Your instructions: Go through the material and pull out every line with the string "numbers" in it.

______

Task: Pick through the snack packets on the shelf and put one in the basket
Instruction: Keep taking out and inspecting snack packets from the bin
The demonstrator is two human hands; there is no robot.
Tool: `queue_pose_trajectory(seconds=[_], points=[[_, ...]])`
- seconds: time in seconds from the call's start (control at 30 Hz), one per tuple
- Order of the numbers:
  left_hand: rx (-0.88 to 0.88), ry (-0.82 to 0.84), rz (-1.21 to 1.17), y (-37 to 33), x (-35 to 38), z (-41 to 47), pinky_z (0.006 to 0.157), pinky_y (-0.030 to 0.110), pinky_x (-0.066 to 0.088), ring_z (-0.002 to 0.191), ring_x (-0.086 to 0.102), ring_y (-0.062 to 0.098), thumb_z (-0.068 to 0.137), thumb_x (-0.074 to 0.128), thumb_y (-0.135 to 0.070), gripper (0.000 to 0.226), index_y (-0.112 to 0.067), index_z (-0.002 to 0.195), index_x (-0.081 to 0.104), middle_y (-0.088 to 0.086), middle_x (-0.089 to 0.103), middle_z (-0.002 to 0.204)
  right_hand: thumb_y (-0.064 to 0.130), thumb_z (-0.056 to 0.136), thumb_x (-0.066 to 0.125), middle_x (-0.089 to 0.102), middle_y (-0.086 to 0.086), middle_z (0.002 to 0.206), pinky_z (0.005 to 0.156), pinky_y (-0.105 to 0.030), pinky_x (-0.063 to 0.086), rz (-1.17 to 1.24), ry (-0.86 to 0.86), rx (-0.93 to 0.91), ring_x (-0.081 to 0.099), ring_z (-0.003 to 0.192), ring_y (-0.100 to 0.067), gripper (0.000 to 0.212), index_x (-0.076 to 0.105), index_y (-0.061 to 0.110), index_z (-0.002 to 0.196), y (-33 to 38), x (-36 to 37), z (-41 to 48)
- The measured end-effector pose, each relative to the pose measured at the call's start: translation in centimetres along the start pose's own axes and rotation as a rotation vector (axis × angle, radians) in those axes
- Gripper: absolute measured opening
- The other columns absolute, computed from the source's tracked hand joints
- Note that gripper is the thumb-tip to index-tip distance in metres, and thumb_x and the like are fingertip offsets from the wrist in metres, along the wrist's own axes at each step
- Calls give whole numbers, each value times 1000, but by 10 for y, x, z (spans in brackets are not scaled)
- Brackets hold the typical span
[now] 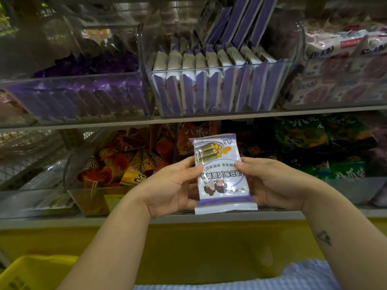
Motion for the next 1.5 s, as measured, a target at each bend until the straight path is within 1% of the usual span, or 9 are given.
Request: queue_pose_trajectory(seconds=[0.1,0.27,0.53,0.83,0.97,1.07,1.2,1.33,1.5], points=[[32,-48,25,0,-1,3,76,47,61,103,68,27,91,57,-22,31,-25,121,64,13,69,121,30,84,53,70,-15,116,83,-45,59,-19,-27,-40,68,106,-29,48,53,10,128,2,-2,0],[477,-621,539,-23,-14,2,77,37,60,94,68,9,94,62,-12,23,-34,100,62,-5,68,106,34,83,59,74,-10,107,74,-39,61,-127,-128,-175,72,99,-27,45,51,14,123,8,-5,3],[352,-242,267,-13,14,6,87,38,58,104,68,10,73,70,-42,57,-34,126,50,-2,57,129,37,82,61,72,-6,110,72,-31,58,-179,-66,-302,70,102,-22,37,59,26,118,13,5,2],[222,-48,143,-4,16,5,82,40,59,108,68,26,90,58,-8,41,-23,129,54,6,71,118,22,74,72,74,1,105,80,-41,60,-115,-292,-401,72,97,-17,61,41,35,126,16,-10,5],[340,-240,298,-12,3,8,92,45,56,113,65,21,92,61,-8,40,-31,124,55,0,70,119,15,80,73,72,8,105,73,-31,60,-298,-338,-511,70,99,-12,51,52,34,123,24,-11,1],[552,-450,475,-30,-8,0,87,23,55,114,59,2,87,69,-18,50,-52,116,47,-15,62,121,11,86,70,70,13,104,75,-30,60,-483,-341,-570,67,100,-8,52,55,54,111,28,-6,-1],[628,-401,795,-33,-3,-4,75,15,53,106,57,-9,85,74,-22,51,-54,118,52,-28,61,111,11,84,72,69,19,111,79,-24,58,-591,-268,-617,66,102,-1,57,55,57,115,29,7,-3],[583,-297,779,-29,-5,-2,63,15,51,89,65,-2,87,71,-15,39,-47,109,64,-20,69,98,25,71,78,70,26,105,77,-14,55,-604,-282,-589,66,99,5,62,53,44,125,30,9,-3],[606,-350,538,-40,-29,-7,84,28,54,103,66,11,76,71,-27,33,-47,102,69,-8,72,106,36,59,81,72,18,103,75,-19,55,-644,-349,-476,67,96,3,61,64,32,118,32,-15,-14]])
Point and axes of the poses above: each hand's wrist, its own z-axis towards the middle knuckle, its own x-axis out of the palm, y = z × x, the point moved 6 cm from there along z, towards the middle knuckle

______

Your response:
- Order of the numbers:
- Calls give whole numbers, each value times 1000, but by 10 for y, x, z (spans in brackets are not scaled)

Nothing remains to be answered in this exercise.